Aber der Widerstand war enorm, vor allem aus Deutschland. Hierzulande fürchtete man, die sieben biblischen Plagen würden über uns kommen, oder mindestens mal derer zwei. Die erste: Inflation! Seit der Hyperinflation vor bald hundert Jahren geht von diesem Wort in Deutschland ein Schrecken aus, dem sich selbst die Zunft der Ökonomen nicht entziehen kann. Andernorts, im angelsächsischen Raum etwa, sehen die Fachleute das entspannter. Die zweite Sorge: Die Schuldenberge der Euro-Wackelkandidaten mit der Druckerpresse zu finanzieren, würde sie statt zum Sparen zu neuen Höchstleistungen beim Geldausgeben antreiben. So tönte der Chor der Kritiker jahrelang durch den Blätterwald.

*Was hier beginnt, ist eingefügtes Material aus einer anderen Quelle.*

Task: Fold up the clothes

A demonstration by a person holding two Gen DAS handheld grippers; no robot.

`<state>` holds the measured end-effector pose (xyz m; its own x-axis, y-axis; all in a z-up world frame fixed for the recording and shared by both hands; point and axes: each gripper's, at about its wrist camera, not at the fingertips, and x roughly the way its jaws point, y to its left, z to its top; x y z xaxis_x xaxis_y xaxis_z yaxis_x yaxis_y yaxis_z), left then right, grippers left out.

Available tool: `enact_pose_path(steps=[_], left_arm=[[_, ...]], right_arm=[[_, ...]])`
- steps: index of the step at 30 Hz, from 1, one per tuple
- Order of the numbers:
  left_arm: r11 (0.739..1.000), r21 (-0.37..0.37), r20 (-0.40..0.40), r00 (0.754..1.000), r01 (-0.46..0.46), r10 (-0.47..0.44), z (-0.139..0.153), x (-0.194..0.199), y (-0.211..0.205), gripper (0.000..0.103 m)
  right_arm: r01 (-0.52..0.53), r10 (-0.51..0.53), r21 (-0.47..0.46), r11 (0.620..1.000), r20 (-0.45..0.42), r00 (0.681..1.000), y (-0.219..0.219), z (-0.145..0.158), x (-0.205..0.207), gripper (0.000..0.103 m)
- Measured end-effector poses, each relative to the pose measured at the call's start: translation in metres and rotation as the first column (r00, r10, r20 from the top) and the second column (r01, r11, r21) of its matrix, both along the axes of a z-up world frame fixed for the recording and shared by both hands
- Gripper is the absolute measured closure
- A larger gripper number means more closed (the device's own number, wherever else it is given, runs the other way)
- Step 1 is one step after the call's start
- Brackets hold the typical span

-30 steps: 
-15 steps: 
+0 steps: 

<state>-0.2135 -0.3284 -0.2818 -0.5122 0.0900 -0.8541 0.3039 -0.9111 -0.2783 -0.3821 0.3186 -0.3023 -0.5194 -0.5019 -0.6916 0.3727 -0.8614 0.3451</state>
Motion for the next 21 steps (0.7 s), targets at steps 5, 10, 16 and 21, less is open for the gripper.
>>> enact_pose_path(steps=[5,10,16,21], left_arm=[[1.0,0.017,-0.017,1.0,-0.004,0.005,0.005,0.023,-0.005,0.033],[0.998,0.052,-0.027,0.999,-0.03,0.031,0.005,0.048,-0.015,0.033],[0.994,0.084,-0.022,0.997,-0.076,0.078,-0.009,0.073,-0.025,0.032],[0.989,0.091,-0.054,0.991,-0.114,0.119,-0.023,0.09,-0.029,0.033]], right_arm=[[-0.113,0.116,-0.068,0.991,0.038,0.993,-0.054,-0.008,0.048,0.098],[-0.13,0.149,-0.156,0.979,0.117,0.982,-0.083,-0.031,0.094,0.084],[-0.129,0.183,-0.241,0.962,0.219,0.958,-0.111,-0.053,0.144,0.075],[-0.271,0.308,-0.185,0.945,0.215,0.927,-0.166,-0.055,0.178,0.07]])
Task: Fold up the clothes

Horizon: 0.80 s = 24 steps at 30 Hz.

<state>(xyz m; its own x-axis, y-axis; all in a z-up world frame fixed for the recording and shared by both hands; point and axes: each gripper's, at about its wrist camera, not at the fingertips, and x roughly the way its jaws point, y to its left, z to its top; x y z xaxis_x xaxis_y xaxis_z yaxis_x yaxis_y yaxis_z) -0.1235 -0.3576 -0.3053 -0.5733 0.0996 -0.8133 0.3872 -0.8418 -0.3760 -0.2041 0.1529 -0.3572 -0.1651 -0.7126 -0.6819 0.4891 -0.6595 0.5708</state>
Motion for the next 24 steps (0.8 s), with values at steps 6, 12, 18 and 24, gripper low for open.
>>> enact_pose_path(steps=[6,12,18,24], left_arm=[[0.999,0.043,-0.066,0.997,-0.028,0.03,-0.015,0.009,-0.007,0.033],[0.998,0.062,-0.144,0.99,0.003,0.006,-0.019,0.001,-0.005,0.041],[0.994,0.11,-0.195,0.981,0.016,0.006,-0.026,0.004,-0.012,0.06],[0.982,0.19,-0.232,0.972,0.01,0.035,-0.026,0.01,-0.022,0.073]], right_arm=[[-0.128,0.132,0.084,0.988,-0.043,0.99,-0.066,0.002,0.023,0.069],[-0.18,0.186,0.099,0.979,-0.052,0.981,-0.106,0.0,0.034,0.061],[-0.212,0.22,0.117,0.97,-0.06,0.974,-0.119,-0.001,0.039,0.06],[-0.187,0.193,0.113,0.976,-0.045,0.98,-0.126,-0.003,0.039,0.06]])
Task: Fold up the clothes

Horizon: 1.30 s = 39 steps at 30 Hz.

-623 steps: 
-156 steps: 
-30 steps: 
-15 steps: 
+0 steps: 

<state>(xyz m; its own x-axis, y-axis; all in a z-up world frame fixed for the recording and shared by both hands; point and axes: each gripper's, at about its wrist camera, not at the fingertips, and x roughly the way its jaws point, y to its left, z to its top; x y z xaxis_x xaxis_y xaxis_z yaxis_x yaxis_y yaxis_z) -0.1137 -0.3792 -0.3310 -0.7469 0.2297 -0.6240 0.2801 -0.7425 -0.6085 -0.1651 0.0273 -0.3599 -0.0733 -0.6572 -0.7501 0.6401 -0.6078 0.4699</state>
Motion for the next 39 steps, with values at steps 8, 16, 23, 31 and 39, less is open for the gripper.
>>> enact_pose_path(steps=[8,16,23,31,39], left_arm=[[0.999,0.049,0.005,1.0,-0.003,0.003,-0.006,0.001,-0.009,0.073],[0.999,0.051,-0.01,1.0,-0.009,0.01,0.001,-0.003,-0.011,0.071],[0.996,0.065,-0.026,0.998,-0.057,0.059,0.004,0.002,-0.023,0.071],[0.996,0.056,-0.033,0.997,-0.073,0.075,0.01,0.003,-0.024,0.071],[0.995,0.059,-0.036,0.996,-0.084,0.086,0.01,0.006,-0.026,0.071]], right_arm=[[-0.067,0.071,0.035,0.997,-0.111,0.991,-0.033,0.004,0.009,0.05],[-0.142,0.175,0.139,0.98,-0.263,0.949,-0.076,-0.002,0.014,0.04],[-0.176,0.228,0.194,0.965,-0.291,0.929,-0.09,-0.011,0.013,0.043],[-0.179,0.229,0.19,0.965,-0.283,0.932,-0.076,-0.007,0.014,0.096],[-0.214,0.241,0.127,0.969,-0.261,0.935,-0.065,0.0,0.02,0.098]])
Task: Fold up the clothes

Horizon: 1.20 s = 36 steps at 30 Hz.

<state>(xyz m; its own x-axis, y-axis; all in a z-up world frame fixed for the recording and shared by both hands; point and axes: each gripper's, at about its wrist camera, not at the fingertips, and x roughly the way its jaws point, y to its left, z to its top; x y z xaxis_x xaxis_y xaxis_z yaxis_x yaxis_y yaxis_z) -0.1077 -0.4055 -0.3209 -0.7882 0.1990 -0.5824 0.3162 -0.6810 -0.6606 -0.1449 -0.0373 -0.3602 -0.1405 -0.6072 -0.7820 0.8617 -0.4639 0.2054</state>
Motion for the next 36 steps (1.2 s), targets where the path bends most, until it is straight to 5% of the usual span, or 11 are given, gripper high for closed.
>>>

Jetzt glaubt die EZB, auf weiteres Schulden-Shopping verzichten zu können, und stellt ihre Anleihekäufe zum Jahresende ein. Und wir stellen fest: Das Instrument hat sich nicht schlecht geschlagen. Vermutlich wird es in künftigen Krisenzeiten sogar erneut aus der Werkzeugkiste geholt. Wir Deutschen dürfen uns jetzt aber erst einmal entspannen. War doch alles gar nicht so schlimm.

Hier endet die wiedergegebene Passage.